After launching an all-out war against the Abu Sayyaf after assuming office in January 2001, the President ordered the Philippine National Police (PNP) and the Armed Forces of the Philippines (AFP) to intensify their crackdown on the bandits, whose lairs include the southern islands of Basilan and Sulu.
This crackdown resulted in the fall of many ranking Abu Sayyaf leaders who were either killed, like Abu Sabaya, or captured, like Ghalib Andang alias Commander Robot, who was arrested last December.
In an interview with Radio Mindanao Network, Solaiman said the ferry fire was caused by the detonation of a bomb planted by Abu Sayyaf operatives on the ship. Solaiman said the bombing was conducted in retaliation for the maltreatment of Muslims and the rape of Muslim women by government troops in Mindanao.
"The calls to media, text messages and rumors are the work of pranksters," the President said, adding that "these could also be coming from the terrorists themselves, but only as an afterthought to propagandize their evil cause and instigate fear."

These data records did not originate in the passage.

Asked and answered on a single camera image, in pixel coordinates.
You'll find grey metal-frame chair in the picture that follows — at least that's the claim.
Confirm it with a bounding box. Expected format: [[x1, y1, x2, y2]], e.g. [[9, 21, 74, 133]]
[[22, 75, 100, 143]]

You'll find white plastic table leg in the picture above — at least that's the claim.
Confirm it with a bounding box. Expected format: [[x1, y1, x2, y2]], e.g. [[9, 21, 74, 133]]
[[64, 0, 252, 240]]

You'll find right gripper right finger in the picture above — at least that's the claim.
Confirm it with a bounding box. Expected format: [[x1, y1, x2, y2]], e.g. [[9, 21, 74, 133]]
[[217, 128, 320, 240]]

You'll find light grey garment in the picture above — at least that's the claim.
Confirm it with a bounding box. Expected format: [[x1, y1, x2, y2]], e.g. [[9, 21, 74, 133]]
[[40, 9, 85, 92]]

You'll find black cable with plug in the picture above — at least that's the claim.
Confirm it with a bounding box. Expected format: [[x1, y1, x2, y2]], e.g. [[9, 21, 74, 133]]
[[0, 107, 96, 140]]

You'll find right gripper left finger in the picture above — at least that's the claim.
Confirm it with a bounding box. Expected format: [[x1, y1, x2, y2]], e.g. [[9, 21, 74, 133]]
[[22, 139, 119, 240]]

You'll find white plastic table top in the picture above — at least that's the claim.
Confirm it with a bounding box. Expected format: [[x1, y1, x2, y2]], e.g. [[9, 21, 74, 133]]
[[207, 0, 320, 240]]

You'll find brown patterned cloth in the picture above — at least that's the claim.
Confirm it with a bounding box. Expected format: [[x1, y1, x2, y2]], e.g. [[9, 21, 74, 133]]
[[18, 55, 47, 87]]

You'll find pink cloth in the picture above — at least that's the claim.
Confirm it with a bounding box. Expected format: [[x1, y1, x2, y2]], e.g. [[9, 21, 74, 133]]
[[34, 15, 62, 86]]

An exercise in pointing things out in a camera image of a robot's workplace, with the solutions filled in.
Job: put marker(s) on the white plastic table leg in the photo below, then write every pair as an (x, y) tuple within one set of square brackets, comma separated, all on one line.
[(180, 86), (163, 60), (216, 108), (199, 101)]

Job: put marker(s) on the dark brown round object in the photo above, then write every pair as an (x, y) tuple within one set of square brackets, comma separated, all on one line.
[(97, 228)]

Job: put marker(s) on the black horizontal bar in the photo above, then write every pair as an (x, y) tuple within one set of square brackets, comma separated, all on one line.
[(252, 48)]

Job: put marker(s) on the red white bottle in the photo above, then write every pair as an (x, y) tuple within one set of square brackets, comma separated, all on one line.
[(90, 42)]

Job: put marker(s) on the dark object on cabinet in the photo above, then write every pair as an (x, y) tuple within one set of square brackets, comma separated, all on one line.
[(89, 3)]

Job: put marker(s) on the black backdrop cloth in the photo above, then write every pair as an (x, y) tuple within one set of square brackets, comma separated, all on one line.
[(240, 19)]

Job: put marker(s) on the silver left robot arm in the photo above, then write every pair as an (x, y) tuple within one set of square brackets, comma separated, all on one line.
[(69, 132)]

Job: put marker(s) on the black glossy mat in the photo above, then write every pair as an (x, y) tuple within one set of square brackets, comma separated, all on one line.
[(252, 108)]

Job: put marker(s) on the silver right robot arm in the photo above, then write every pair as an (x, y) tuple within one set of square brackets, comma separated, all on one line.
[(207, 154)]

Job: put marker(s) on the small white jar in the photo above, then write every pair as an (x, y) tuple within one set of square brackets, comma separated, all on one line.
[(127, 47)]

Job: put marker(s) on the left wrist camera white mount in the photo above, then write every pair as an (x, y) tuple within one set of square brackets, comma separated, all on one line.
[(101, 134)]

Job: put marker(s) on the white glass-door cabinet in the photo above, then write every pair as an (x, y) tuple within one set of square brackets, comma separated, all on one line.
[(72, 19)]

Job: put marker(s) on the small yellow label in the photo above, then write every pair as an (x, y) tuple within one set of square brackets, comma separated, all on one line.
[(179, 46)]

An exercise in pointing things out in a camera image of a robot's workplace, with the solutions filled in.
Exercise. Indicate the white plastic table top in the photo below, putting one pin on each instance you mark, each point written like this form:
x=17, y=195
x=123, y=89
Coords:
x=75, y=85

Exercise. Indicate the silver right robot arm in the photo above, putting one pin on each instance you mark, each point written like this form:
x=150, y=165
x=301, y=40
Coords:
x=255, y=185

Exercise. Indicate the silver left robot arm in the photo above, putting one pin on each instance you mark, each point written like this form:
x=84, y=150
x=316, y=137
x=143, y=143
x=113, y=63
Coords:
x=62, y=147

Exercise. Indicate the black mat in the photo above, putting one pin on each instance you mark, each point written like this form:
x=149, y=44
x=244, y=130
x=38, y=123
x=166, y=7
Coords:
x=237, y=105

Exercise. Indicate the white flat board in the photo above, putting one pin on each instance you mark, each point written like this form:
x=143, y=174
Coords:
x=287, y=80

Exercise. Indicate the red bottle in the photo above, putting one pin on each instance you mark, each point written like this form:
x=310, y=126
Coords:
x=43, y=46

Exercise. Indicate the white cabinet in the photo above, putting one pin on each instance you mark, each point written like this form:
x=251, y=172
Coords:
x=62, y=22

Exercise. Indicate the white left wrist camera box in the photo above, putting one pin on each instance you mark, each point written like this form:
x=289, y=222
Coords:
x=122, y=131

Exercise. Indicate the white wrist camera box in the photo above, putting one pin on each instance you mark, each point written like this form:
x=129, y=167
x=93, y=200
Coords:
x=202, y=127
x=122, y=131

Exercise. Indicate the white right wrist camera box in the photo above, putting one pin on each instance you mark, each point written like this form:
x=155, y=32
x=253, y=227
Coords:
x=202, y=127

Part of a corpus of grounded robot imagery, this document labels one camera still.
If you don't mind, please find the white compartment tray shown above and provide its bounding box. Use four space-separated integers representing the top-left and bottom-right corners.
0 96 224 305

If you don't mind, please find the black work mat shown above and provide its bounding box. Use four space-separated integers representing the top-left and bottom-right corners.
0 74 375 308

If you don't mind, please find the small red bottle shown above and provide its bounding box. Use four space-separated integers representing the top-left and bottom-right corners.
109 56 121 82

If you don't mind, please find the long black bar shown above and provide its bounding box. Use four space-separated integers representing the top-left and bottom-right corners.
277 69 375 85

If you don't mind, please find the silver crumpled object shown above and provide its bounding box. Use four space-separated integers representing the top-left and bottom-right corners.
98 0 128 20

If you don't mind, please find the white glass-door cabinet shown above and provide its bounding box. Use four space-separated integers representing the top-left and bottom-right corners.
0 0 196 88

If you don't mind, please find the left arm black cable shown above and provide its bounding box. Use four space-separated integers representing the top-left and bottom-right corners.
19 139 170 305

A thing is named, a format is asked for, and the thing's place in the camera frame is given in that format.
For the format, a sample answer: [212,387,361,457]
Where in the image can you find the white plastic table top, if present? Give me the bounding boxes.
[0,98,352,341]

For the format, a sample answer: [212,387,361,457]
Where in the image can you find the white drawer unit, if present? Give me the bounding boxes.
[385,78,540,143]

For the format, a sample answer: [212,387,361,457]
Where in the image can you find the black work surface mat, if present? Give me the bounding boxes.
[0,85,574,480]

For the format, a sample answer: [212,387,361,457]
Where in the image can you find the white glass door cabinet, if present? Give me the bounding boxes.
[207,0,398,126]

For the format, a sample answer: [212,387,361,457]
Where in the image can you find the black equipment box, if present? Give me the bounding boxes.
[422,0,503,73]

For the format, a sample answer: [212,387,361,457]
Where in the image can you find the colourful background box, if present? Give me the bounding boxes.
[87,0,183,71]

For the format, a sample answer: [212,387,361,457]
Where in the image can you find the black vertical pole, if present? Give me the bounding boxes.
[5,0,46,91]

"What is important is to find those missing and I assure their families that this will be our current priority," she said, even as search and rescue operations have become search and recovery.
Police intelligence reports had previously cited inter-island ferries, the chief means of transport in the sprawling archipelago, as a potential Abu Sayyaf target.
After claiming the ferry mishap as the handiwork of the Abu Sayyaf, Solaiman also said this was just one of a series of planned attacks by the bandit group.
The Abu Sayyaf earlier sent extortion letters threatening to hijack WG&As SuperFerry ships and hold the passengers hostage.
Buttressing the Palaces dismissal of Solaimans claims, military spokesman Lt. Col. Daniel Lucero said, "none of the injured suffered any shrapnel wounds" that would indicate the detonation of a bomb.
Lucero said Navy frogmen who searched the cabins of the gutted vessel failed to find any pieces of "twisted metal," which, he said, would indicate a bomb explosion.
The Abu Sayyaf is responsible for a string of bombings and kidnappings and has been linked by both Manila and Washington to Osama bin Ladens al-Qaeda terrorist network.
PCG chief Read Adm. Arturo Gosingan said over ABS-CBN television that, "as of this time, rescue teams have entered the ship. So far, the only things they turned up were some pieces of baggage."
Meanwhile, rescue divers returned to the battered hulk of the SuperFerry 14, which was lying half-submerged off the shore of Agwawan beach in Mariveles town, Bataan, to search for the missing passengers, although chances of finding additional survivors were dim.
The waters of Manila Bay off Corregidor island, where the ship burned, are extremely treacherous due to sudden and steep drops in the sea bed that cause strong rip tides.
Most of the ships 899 passengers and crew survived the mishap by getting into lifeboats or jumping into the sea. Witnesses reported that a large explosion triggered the blaze.
PCG Commodore Wilfredo Tamayo said divers, medical teams and fire-fighters probing the wreckage of the 10, 192-ton, steel-hulled ferry in the shallow waters of Mariveles Bay yesterday have not yet found any human remains.
"Theres twisted metal hanging everywhere," Tamayo said. "Every time (the rescue teams) move, its falling on them. Well have to use special equipment to clear and unravel the debris."
"We dont want to give up hope because there are stories of miraculous survival," he said.
"When we break the glass, theres the excitement that I can find somebody, but theres been nothing and Im frustrated," PCG diver Cmdr. Alfredo Santos said. "Were looking for survivors but now, even one body will make it worthwhile."
The Office of Civil Defense (OCD) said rescuers failed to penetrate the inner parts of the ferry to search for the dead and missing and to see where the fire originated to determine the real cause of the blaze.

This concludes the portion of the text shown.